Exercise prompt - Gather all lines in the entries that include the word "document".

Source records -

<<<<

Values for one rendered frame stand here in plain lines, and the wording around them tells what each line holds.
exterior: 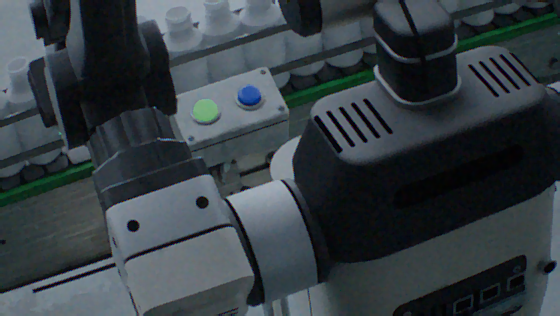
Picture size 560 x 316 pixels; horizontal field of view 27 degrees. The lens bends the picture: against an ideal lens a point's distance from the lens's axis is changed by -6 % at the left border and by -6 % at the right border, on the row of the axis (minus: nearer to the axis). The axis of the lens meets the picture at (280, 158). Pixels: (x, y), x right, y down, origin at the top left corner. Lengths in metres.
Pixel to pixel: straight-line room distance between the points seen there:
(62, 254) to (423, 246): 0.91
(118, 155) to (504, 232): 0.33
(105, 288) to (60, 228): 1.22
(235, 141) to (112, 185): 0.67
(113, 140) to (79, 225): 0.81
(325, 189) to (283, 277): 0.07
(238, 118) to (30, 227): 0.38
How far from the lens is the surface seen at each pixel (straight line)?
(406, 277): 1.01
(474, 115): 0.95
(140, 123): 0.99
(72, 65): 1.00
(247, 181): 1.83
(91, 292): 2.99
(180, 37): 1.70
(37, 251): 1.80
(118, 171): 0.97
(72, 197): 1.76
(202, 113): 1.58
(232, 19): 1.73
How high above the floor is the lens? 2.06
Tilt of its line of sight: 39 degrees down
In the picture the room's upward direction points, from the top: 9 degrees counter-clockwise
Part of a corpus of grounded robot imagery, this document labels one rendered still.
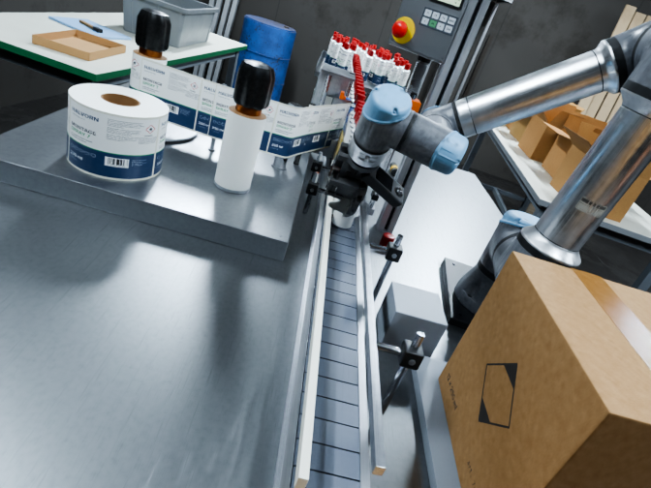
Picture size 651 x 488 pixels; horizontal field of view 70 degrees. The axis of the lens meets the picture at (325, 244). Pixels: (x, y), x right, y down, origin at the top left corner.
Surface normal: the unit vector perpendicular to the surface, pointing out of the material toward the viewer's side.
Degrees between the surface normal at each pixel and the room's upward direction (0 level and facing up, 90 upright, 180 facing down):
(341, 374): 0
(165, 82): 90
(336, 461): 0
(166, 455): 0
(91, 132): 90
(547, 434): 90
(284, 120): 90
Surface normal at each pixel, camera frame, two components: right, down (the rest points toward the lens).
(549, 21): -0.17, 0.44
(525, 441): -0.95, -0.29
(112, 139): 0.22, 0.54
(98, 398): 0.29, -0.83
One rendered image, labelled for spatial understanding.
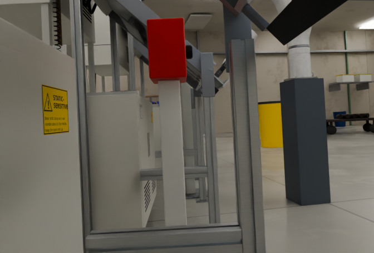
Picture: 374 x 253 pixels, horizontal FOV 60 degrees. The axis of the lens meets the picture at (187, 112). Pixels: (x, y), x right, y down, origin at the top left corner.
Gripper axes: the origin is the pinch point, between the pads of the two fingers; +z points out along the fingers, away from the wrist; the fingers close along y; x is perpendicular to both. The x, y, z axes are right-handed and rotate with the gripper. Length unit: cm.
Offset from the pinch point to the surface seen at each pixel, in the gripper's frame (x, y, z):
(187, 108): 0.9, 27.6, 26.0
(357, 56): -334, 927, -523
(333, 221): -85, -39, 26
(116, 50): 57, 10, 27
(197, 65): 8, -60, 14
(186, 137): -11, 27, 42
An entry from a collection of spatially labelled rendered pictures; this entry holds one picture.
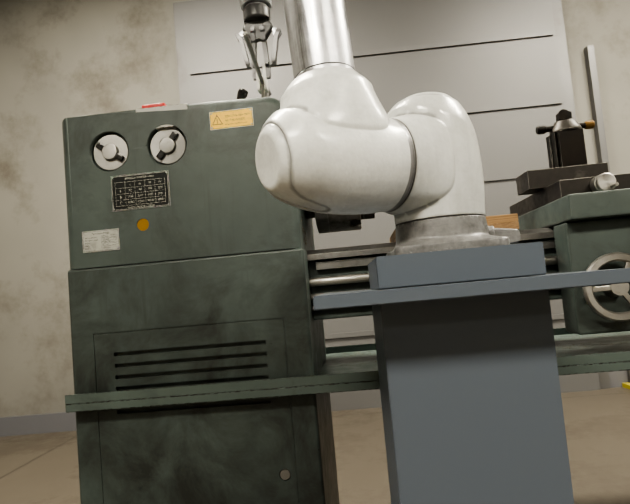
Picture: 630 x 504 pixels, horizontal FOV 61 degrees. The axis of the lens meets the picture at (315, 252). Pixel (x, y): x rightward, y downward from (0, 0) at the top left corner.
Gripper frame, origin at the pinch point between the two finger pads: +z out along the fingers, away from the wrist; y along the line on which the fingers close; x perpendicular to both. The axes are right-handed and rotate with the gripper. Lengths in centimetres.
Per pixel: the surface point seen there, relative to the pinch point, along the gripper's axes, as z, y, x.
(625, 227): 51, 84, -14
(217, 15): -128, -56, 197
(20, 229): 2, -200, 197
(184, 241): 44, -20, -14
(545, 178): 35, 72, -1
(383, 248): 50, 29, -5
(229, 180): 30.3, -8.1, -14.1
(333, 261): 52, 15, -3
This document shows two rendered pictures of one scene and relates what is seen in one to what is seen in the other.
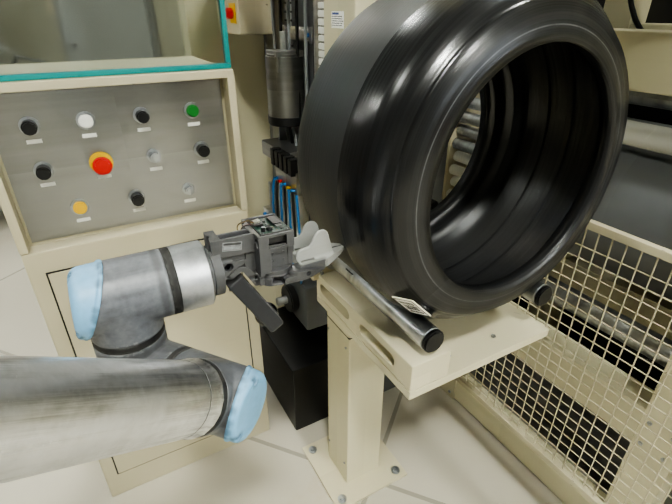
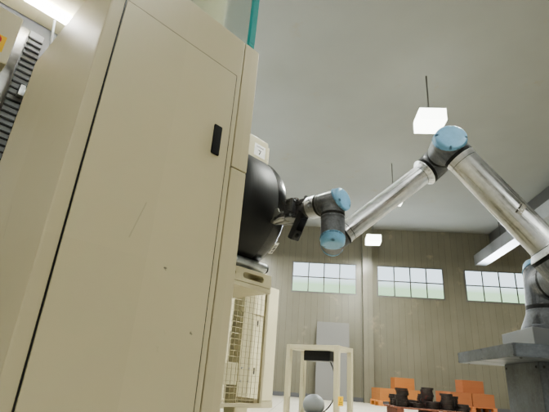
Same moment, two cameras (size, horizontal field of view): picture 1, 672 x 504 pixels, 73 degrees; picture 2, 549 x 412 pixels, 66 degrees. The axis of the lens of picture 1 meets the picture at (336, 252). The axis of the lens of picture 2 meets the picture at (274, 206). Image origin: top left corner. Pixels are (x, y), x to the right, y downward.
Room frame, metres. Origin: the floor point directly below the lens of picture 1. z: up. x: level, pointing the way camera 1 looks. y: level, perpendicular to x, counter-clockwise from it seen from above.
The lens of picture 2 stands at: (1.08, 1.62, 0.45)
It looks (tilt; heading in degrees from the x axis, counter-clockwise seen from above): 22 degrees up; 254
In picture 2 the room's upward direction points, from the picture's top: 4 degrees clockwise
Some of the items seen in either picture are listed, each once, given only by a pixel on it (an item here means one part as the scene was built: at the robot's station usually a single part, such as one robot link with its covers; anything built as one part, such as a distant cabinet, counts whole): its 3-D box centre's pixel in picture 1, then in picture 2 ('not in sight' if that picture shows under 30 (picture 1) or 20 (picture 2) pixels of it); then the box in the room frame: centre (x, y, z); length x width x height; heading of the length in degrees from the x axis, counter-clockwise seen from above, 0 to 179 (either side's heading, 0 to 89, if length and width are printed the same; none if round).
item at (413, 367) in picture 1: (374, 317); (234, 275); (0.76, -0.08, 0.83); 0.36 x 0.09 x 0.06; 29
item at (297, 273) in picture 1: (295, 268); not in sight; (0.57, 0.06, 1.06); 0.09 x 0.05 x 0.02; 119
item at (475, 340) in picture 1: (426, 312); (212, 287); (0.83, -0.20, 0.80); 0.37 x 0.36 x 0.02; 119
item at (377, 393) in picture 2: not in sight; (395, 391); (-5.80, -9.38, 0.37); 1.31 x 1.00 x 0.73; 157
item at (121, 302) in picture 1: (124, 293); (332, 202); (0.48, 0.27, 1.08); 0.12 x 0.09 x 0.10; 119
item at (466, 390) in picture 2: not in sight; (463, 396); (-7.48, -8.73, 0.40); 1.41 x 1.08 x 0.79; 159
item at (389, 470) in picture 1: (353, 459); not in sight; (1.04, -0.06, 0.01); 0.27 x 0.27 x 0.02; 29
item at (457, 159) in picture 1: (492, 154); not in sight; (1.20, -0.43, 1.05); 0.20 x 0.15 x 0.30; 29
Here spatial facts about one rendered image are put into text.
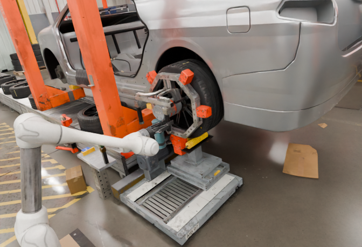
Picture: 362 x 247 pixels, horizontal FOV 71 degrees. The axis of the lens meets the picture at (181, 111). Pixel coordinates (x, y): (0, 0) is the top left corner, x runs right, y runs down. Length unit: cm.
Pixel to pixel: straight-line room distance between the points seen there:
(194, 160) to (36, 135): 148
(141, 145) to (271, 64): 91
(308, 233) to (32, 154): 186
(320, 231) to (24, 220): 190
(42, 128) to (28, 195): 44
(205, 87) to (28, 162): 123
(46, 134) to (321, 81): 153
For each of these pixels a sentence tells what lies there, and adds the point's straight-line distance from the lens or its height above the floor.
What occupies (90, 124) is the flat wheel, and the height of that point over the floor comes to 43.
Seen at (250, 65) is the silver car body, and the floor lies 119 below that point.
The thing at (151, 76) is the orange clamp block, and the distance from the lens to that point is 217.
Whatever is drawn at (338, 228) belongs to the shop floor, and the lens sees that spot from 226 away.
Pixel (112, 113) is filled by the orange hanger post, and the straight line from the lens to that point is 226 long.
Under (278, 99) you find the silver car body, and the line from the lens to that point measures 169.
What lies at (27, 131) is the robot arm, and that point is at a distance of 138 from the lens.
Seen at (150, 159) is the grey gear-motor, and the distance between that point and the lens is 236.
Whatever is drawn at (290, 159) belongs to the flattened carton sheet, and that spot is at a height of 1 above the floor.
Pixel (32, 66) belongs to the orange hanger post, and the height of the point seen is 115.
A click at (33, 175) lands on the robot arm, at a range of 162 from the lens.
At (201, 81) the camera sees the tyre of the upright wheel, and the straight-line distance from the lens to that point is 193.
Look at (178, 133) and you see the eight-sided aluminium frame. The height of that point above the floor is 61.
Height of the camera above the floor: 157
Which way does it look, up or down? 22 degrees down
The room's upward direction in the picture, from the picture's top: 8 degrees counter-clockwise

>>>>

Expected output -
Part of a corpus of grounded robot imagery, this document labels one rendered still.
This document shows two rendered pictures of one scene and relates what is seen in one to what is seen in the other.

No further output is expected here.